WAN 2.2 is an open-source AI video generation model developed by Alibaba that supports text-to-video and image-to-video generation on consumer GPUs. It's the second generation of the WAN series, and one of the most capable open video models available today.
This guide walks you through running WAN 2.2 on Runpod's GPU cloud using ComfyUI. No local environment setup, no driver headaches, no expensive hardware required. By the end, you'll have generated your first AI video from a text prompt or image.
What is WAN 2.2?
WAN 2.2 is Alibaba's second-generation open-source AI video model, building directly on WAN 2.1's foundation. Where WAN 2.1 proved that open-source video generation was viable, WAN 2.2 makes it practical, with sharper temporal consistency, better motion quality, and improved image-to-video fidelity.

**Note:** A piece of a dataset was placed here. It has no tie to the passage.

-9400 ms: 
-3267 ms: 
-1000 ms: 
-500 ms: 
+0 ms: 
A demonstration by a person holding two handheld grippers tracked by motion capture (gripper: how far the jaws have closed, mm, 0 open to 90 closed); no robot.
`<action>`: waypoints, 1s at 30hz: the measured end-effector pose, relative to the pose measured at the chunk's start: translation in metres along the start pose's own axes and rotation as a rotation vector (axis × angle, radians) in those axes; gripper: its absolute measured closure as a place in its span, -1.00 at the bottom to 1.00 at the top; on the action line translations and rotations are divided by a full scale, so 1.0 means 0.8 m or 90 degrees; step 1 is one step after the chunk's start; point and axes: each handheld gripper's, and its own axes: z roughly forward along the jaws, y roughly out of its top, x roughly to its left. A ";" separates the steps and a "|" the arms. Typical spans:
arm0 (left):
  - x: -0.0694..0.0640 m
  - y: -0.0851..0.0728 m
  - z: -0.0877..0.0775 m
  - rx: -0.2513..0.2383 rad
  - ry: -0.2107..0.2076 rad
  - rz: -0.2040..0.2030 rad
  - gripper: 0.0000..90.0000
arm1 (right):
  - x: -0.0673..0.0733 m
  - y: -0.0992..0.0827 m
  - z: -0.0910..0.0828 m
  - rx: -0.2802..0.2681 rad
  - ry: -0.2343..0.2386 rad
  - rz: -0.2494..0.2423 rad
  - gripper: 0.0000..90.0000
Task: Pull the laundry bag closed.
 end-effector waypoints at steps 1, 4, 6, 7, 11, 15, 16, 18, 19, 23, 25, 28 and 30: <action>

The model uses a Mixture-of-Experts (MoE) architecture with two 14B parameter experts that activate selectively based on the signal-to-noise ratio during generation, delivering 14B-level output without running the full compute of both experts simultaneously.
The model comes in several variants:
- T2V (text-to-video): Generate video clips from a text description
- I2V (image-to-video): Animate a starting image into a moving scene
- I2V-A14B: The 14B parameter image-to-video variant, optimized for high-fidelity output
- TI2V-5B: A 5B hybrid model supporting both text and image input at 720p, runnable on a single RTX 4090
Like its predecessor, WAN 2.2 is compatible with ComfyUI workflows and runs on consumer-grade hardware. The lightweight TI2V-5B variant requires around 8 GB of VRAM. The 14B models deliver substantially better results but need 24 GB or more.
What is ComfyUI?
ComfyUI is an open-source, node-based interface for building generative AI pipelines. Instead of writing code, you connect visual nodes, each representing a model, process, or output, into a workflow graph. It's the tool of choice for power users who want granular control over their generation pipeline without giving up accessibility.
For running WAN 2.2, ComfyUI handles loading the model checkpoints, conditioning on your text or image input, running the diffusion sampler, and stitching frames into a video, all wired up in a pre-built workflow you don't need to configure from scratch.
Why run WAN 2.2 on Runpod?
Running a 14B video diffusion model locally means either owning a high-end GPU or waiting a very long time per generation. Runpod removes that constraint.
With Runpod's GPU cloud, you select the GPU you need, deploy a pre-configured environment in seconds, and pay only for the time you use. There are no idle costs, no hardware to maintain, and no ceiling on the GPU tier you can access, from RTX 3080s for quick tests to A100s for high-res production runs.
Runpod also offers public serverless endpoints for WAN 2.2 models you can use immediately without any setup:
- WAN 2.2 I2V 720p - Image-to-video generation at 720p resolution. Upload a reference image, add a prompt, and get a high-quality animated clip.
- WAN 2.2 T2V 720p LoRA - Text-to-video at 720p with LoRA support for fine-tuned style control. Useful if you want to steer generation toward a specific visual style or trained subject.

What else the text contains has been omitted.